The Topio Data Protection Suite (TDPS) uses asynchronous replication to solve the distance problem. Updates to production data are continuously sent over the existing IP network as they happen. Software at the remote site processes the data stream to ensure updates are applied so they match production site data. This can be accomplished no matter what distance is involved.
"A continuous 'trickle feed' eliminates the disruption of creating tape backups and ensures updates are copied to the remote site as they happen," says Hyrne. "Efficient use of the customer's existing IP network saves significant network costs and leverages existing IT skills."
Maintaining a current, consistent data image at the remote site means recovery to a current state can occur immediately and applications can be back on line in minutes. TDPS also allows the replication of data between any vendor or type of storage as a way to reduce costs and avoid vendor lock-in.

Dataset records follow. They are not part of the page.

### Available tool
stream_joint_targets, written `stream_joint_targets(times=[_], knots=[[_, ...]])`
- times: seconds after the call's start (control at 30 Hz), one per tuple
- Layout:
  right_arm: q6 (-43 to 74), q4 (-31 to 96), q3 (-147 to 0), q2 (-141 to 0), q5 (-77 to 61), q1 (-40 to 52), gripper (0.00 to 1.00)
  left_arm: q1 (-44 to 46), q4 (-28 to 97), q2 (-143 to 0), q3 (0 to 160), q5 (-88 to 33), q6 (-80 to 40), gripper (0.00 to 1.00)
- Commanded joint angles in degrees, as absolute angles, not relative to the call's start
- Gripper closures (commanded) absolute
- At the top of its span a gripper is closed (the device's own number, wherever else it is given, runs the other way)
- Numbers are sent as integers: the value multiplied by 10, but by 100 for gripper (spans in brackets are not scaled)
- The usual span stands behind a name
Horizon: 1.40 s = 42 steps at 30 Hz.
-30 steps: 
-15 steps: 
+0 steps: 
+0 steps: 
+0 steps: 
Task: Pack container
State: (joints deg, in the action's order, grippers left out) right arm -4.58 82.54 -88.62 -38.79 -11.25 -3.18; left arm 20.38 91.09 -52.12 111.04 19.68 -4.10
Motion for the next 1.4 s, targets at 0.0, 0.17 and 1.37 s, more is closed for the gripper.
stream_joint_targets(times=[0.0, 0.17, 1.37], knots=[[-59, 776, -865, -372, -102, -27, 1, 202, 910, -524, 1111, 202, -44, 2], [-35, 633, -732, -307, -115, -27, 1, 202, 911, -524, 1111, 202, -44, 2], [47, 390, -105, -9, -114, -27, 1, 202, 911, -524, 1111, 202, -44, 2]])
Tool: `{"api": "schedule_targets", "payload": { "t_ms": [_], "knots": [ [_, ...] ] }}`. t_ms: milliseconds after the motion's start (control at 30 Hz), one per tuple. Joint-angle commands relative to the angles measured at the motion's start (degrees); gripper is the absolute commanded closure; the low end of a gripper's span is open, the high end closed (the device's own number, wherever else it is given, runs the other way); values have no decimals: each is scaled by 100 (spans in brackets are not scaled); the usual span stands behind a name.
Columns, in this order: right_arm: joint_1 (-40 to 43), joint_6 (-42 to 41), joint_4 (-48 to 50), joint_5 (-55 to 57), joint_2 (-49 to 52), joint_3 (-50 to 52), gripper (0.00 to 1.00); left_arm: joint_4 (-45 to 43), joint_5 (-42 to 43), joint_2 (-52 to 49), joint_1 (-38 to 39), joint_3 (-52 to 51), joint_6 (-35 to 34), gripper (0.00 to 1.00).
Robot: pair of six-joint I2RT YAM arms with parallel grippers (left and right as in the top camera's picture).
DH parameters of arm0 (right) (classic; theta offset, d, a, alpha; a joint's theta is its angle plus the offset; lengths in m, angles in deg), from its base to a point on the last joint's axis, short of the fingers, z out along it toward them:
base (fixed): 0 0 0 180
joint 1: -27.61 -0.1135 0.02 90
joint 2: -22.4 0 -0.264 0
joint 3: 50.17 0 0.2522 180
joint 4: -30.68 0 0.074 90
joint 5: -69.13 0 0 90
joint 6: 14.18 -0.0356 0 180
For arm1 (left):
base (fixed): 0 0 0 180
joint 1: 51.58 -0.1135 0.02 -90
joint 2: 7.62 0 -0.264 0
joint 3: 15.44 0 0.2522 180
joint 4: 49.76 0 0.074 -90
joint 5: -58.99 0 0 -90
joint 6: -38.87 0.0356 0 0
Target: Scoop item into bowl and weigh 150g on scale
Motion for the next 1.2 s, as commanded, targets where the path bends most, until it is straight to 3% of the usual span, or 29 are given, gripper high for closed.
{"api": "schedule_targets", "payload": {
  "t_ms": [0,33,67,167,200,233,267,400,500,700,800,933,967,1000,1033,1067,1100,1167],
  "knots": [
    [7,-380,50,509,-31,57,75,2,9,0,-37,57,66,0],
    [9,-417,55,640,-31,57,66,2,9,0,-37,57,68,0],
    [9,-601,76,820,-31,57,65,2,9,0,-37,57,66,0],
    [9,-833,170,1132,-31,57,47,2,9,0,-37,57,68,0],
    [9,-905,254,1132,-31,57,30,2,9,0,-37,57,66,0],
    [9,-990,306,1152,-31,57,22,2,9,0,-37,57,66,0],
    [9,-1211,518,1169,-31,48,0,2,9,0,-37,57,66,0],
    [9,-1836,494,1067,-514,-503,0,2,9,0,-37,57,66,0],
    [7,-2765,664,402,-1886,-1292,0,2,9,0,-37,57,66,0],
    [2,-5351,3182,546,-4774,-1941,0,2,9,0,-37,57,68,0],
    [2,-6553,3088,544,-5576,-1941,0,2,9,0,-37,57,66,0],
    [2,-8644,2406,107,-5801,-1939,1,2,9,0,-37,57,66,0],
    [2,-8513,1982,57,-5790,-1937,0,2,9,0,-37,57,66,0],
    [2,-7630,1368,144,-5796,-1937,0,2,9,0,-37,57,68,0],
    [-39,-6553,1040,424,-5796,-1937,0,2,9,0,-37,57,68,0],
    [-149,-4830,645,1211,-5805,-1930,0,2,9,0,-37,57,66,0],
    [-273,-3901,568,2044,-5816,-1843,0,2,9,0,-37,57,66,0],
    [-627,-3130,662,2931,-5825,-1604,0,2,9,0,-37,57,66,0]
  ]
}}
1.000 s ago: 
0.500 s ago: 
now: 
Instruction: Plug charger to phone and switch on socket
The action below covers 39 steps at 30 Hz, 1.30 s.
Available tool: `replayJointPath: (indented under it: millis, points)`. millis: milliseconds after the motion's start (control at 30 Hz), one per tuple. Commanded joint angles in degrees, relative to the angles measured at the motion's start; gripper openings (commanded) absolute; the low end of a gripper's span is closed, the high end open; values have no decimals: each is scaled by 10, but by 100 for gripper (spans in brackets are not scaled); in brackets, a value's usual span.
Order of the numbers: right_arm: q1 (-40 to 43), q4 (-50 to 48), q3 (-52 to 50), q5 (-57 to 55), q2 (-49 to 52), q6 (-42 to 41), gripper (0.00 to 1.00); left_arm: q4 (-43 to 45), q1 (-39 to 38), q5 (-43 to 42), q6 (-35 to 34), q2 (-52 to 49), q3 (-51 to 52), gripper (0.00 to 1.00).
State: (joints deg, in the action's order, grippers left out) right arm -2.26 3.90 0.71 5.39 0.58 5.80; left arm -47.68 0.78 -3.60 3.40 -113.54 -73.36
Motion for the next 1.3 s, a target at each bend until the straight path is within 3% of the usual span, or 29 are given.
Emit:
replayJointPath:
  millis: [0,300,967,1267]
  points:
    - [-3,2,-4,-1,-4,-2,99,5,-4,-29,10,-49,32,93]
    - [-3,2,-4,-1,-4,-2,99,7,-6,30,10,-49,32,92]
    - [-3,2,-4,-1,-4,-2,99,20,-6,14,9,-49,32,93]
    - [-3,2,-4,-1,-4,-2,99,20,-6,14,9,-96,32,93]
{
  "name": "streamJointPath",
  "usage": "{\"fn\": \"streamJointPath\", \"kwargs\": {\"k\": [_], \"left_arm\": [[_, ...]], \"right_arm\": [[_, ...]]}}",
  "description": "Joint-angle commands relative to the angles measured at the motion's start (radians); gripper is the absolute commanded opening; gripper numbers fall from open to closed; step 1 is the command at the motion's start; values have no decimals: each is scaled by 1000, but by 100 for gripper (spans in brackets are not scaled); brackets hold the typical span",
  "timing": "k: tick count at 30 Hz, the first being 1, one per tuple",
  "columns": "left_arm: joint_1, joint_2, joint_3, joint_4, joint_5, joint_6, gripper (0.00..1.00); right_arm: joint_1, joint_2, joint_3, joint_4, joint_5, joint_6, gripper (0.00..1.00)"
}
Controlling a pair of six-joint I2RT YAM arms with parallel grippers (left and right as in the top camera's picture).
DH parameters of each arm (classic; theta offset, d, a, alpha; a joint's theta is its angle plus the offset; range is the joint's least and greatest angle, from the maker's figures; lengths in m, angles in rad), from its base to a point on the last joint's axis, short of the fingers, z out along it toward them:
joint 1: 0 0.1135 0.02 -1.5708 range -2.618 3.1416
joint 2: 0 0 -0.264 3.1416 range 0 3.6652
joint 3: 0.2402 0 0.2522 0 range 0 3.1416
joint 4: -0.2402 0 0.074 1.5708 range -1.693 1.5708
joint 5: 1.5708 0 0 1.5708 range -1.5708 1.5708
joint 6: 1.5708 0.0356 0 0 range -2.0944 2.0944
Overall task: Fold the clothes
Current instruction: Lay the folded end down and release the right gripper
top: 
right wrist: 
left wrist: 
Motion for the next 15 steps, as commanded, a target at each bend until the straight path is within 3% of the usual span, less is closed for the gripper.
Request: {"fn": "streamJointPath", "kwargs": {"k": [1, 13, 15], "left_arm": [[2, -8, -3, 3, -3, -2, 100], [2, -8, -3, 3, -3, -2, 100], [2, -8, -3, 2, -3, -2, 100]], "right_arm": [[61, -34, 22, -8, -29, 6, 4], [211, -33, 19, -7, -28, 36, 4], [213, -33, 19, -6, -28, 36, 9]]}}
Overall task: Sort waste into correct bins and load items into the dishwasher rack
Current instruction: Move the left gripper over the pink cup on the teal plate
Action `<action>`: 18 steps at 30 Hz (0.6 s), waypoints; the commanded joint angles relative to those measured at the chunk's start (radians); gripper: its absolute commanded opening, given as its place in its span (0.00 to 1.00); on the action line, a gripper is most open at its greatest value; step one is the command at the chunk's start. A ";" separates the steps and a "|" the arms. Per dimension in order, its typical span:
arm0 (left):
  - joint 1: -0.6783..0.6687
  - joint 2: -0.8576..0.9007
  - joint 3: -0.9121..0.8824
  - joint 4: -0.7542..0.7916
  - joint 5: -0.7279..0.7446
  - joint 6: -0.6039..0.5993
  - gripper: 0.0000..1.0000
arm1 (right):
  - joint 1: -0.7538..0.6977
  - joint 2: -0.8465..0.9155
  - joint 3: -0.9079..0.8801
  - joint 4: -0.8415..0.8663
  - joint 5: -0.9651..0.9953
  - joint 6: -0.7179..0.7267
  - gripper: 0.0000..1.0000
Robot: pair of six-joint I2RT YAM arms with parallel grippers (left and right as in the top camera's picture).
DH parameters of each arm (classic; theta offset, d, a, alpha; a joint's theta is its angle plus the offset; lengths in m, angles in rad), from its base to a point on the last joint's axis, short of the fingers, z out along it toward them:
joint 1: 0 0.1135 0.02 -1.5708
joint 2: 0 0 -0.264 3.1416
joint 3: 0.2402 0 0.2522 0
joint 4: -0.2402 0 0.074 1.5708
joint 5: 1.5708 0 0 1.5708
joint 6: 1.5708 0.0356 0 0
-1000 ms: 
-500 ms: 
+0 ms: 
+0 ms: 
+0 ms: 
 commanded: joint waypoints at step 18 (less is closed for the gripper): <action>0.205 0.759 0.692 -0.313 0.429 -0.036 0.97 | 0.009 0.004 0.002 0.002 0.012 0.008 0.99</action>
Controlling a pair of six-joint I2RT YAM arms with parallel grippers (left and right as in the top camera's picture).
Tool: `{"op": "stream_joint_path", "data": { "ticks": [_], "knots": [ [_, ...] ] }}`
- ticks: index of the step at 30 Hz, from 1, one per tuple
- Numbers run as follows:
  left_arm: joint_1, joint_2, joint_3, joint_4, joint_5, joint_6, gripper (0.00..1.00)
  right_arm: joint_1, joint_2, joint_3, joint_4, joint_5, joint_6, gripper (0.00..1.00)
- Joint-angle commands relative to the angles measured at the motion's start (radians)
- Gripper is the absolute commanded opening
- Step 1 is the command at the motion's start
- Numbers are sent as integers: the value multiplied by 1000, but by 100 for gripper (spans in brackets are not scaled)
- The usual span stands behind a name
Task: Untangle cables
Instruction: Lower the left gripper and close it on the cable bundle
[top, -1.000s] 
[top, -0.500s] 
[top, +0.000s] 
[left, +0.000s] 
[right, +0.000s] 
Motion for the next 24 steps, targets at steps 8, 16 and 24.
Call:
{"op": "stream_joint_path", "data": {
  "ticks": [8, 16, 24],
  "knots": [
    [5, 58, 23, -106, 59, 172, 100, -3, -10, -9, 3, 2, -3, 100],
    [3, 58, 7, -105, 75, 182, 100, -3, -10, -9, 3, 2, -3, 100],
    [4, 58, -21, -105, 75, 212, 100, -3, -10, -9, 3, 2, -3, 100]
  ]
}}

Topio provides TDPS solutions tailored to disaster recovery, backup consolidation and data migration. In the backup consolidation area, for instance, TDPS continuously copies data from multiple remote sites to a central backup facility where point in time copies are made on disk and then transferred to tape.
This eliminates the need for backup software and hardware at the remote sites. And since remote site staff is not often trained in IT, backup consolidation enables skilled staff with the proper controls at the central site to ensure compliance.
What is different about TDPS compared to competing products in the asynchronous replication line? According to Hyrne, Topio has three main differentiators: the ability to achieve current recovered data as opposed to data from earlier points in time; guaranteeing that replicated data will not be corrupted at the recovery site; maintaining consistency in enterprise scale environments; and platform independence.
"Other solutions are proprietary (Veritas), only support Windows environments (NSI) or only support SAN-attached storage (replication appliances)," says Hyrne. "Topio is platform and storage agnostic, so you can replicate and recover your data no matter where it resides, using your existing infrastructure."
For now, the product can't be classified as continuous data protection (CDP), but this will come, says Hyrne.
"We will continue to improve the granularity of our point in time copies to provide rollback to any point in time," he says. "Our customers have told us that their adoption of this capability is well into the future, whereas their most pressing problem is near real time disaster recovery."
TDPS supports both server-based and fabric-based replication. It runs on Solaris, Windows AIX, HP UX, VMWare and Linux Platfoms. It functions on SAN, DAS, internal disk, iSCSI and solid-state storage. Pricing ranges from $25,000 to $50,000 per TB, depending on functionality.
"TDPS is used by enterprises to solve recovery issues in-house and by recovery service providers like IBM global services, who use TDPS to provide out-sourced business continuity services," says Hyrne.